それゆえイブは今の誘惑と己のスタイルのよさには絶対の自信をもっていたのだ。しかし、そんなイブが抱いていた人類初の自尊心は、アダムのつれない言葉でものの見事に粉砕されてしまったのであった。
(なんなのよ、コイツ……わたしの苦労もしらないで、こんなマヌケ面で寝てくれちゃって……なんなのよ……なんなのよ……ッ!!)
ここにきて、ついにイブの感情は爆発した。人の気も知らないで、ぬけぬけと寝るなんて、許せないわッ!!
これぞ人類初のヒステリーの発露である。イブは近くにあった手のひらサイズの石を手に取り、それでアダムの後頭部を思いっきりなぐりつけた。
哀れアダムはバタンキューと意識を失い、意識を失ったアダムの口の中にイブは知恵の実を押し込んだ。

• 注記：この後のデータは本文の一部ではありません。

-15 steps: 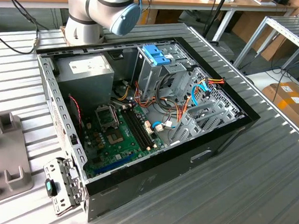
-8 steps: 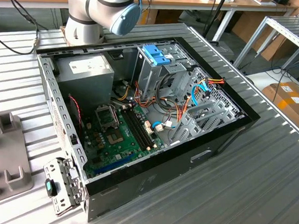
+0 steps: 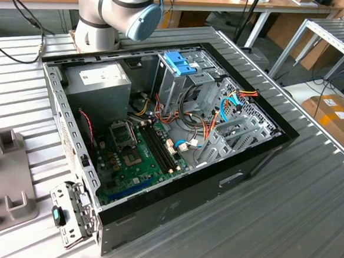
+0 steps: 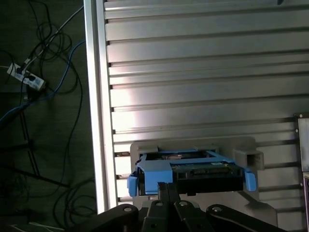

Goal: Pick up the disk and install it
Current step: 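Reach for the disk, then pick up the disk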

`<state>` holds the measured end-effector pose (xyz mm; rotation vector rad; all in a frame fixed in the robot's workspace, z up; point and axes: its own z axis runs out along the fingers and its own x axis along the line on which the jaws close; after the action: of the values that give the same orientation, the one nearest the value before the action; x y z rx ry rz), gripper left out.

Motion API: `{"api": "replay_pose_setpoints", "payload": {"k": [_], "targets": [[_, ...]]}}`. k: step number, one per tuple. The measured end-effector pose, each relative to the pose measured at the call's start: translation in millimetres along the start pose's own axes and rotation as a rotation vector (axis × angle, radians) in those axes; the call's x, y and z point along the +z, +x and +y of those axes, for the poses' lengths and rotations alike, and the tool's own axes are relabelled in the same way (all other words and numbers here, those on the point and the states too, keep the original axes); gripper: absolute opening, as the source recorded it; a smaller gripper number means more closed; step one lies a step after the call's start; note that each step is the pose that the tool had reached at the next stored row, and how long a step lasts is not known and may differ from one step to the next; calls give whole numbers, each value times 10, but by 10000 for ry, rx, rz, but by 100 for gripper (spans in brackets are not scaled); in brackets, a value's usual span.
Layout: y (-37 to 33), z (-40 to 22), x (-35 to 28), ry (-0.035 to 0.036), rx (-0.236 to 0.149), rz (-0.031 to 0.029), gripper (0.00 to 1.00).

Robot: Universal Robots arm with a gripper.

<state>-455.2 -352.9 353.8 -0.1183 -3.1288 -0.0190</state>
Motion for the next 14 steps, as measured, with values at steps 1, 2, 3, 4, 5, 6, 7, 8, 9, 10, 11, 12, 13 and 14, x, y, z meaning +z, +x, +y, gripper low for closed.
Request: {"api": "replay_pose_setpoints", "payload": {"k": [1, 2, 3, 4, 5, 6, 7, 8, 9, 10, 11, 12, 13, 14], "targets": [[2, 1, 9, 2, 1, 15, 11], [3, 3, 20, 5, 1, 40, 11], [3, 3, 22, 5, 1, 43, 11], [4, 3, 23, 5, 1, 42, 11], [3, 3, 31, 3, 1, 41, 11], [4, 3, 40, 4, 2, 40, 11], [4, 3, 40, 4, 2, 40, 11], [3, 3, 40, 4, 0, 41, 11], [4, 3, 40, 4, -7, 41, 11], [4, 3, 40, 4, -16, 41, 11], [4, 3, 40, 4, -24, 41, 11], [4, 3, 40, 4, -34, 41, 11], [4, 3, 40, 4, -43, 41, 11], [4, 3, 40, 4, -61, 41, 11]]}}
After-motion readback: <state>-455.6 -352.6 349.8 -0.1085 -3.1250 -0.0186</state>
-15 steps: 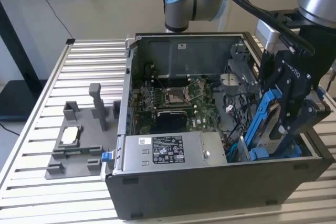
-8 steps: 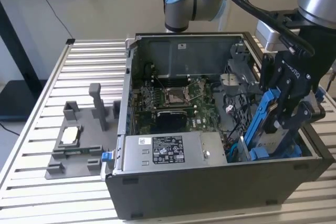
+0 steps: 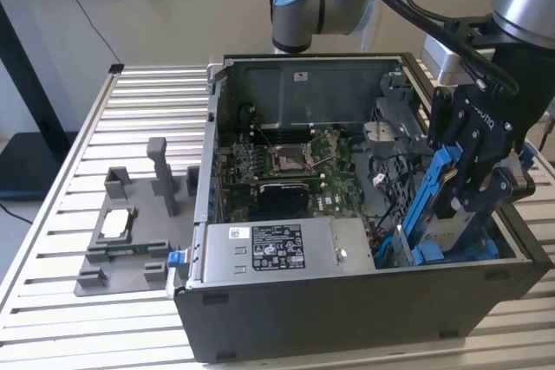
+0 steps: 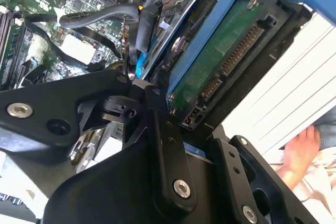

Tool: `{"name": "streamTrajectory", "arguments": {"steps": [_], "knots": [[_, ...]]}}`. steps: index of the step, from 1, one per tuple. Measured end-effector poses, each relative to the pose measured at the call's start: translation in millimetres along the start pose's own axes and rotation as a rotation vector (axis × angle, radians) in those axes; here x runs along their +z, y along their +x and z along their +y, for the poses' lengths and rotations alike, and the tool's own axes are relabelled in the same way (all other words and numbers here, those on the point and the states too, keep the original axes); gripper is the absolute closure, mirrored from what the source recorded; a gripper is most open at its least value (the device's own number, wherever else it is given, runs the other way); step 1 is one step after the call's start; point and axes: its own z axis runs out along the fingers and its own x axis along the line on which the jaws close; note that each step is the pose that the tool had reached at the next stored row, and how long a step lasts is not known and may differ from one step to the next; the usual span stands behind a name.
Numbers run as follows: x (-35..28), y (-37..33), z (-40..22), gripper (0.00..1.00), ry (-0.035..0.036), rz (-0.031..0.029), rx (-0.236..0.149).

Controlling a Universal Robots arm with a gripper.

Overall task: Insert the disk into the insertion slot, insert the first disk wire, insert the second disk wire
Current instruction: 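Insert the disk into the insertion slot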

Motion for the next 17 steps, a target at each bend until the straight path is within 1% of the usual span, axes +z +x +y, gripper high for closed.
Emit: {"name": "streamTrajectory", "arguments": {"steps": [7, 8, 9, 10, 11, 15, 17], "knots": [[-0.1, 0.0, -0.1, 0.67, 0.0002, -0.0006, 0.0], [0.0, 0.0, -0.1, 0.66, 0.0001, -0.0005, 0.0], [-0.1, 0.0, -0.1, 0.6, 0.0, -0.0005, 0.0], [-0.1, 0.0, -0.1, 0.6, 0.0, -0.0007, 0.0], [-0.1, 0.0, -0.1, 0.53, 0.0, -0.0006, 0.0], [-0.4, -1.1, 0.0, 0.53, 0.0, -0.0006, 0.0], [-2.7, -2.2, 0.0, 0.53, 0.0, 0.0001, 0.0]]}}
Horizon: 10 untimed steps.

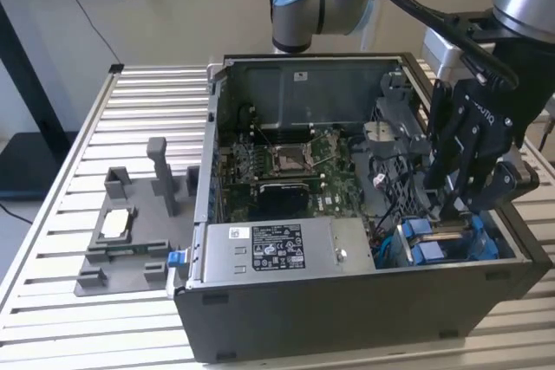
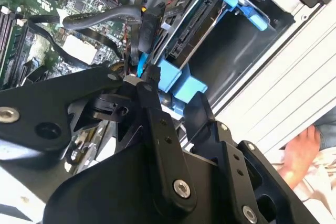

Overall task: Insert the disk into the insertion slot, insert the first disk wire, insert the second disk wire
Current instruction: 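Insert the disk into the insertion slot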

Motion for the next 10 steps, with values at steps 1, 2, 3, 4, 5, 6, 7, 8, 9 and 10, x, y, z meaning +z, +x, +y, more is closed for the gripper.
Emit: {"name": "streamTrajectory", "arguments": {"steps": [1, 2, 3, 4, 5, 6, 7, 8, 9, 10], "knots": [[-2.4, -0.4, 0.1, 0.53, 0.0, -0.0001, 0.0], [-5.2, -0.9, 0.2, 0.53, 0.0, 0.0001, 0.0], [-8.0, -1.5, 0.3, 0.53, 0.0002, 0.0002, 0.0], [-10.9, -2.3, 0.3, 0.53, 0.0007, 0.0, 0.0], [-13.7, -2.9, 0.5, 0.53, 0.0017, 0.0001, 0.0], [-16.3, -3.4, 0.6, 0.53, 0.0028, 0.0, 0.0], [-18.5, -3.9, 0.7, 0.53, 0.0055, 0.0002, 0.0], [-19.6, -4.3, 0.7, 0.53, 0.0103, 0.0004, 0.0], [-20.0, -4.8, 0.7, 0.53, 0.0175, 0.0, 0.0], [-20.2, -5.2, 0.7, 0.53, 0.027, 0.0001, 0.0]]}}
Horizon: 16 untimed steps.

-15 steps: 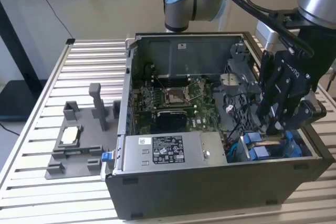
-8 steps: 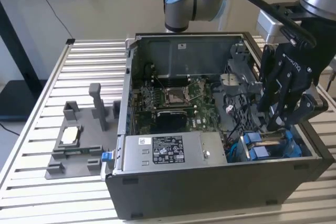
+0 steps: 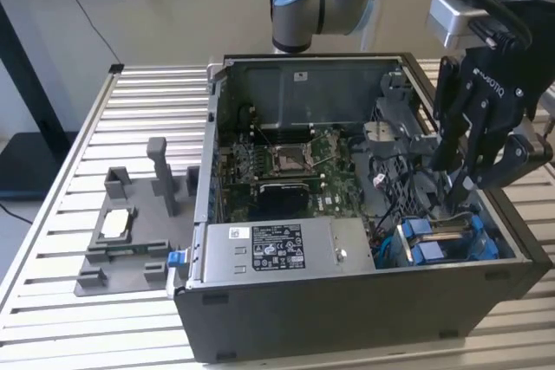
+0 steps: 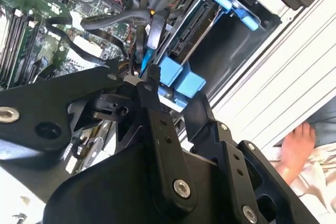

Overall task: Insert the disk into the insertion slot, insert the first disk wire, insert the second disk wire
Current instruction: 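Insert the disk into the insertion slot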

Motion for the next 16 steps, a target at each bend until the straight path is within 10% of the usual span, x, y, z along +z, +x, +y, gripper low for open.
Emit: {"name": "streamTrajectory", "arguments": {"steps": [6, 16], "knots": [[-0.2, -10.1, -0.1, 0.53, 0.0733, 0.0013, 0.0], [0.4, -24.6, -0.5, 0.53, 0.1076, 0.0048, -0.038]]}}
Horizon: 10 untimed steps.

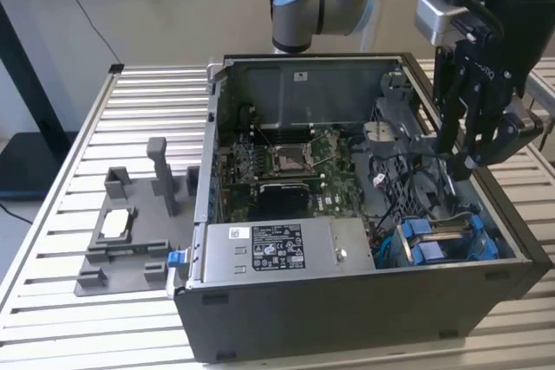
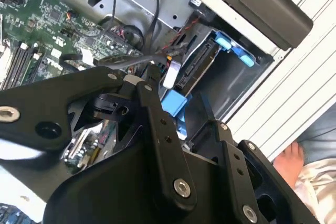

やがてアダムは意識を取り戻し、後頭部を押さえながらゆっくりと体を起こした。
「いたた……いったい、何が起こったんだい?」
「これがあなたの頭の上に落ちてきたのよ」
イブは知恵の実をアダムに差し出した。
「そうか。まったく、忌々しい木の実だな」
アダムのこの言葉をイブは聞き逃さなかった。忌々しいという言葉を。つまり、今のアダムには感情が芽生えているのだ。となれば――――、
「ねぇ、わたし、本当にあなたのことを心配したのよ。このまま目を覚まさなくなっちゃったら、どうしようって。そう思ったらなんだか怖くて怖くて、わたし、どうすればいいかわからなくなっちゃって……」
先ほどと同じようにイブは体をくねらせながらアダムに言った。そんなイブの姿にアダムは生つばを飲み込んだ。
「そんなに君が心配してくれるなんて、本当にうれしいな。それに今日の君は一段と魅力的に見えるよ。なんていえばいいのか。たとえるならそう、夜空に浮かぶ星々の中でも最も美しい輝きを誇る星のような……」
イブの目を見つめながらアダムは呟き、そしてイブの体を優しく地面に押し倒した。イブも別に抵抗することもなく、もたれかかってくるアダムの体に吐息をもらして身をゆだねた。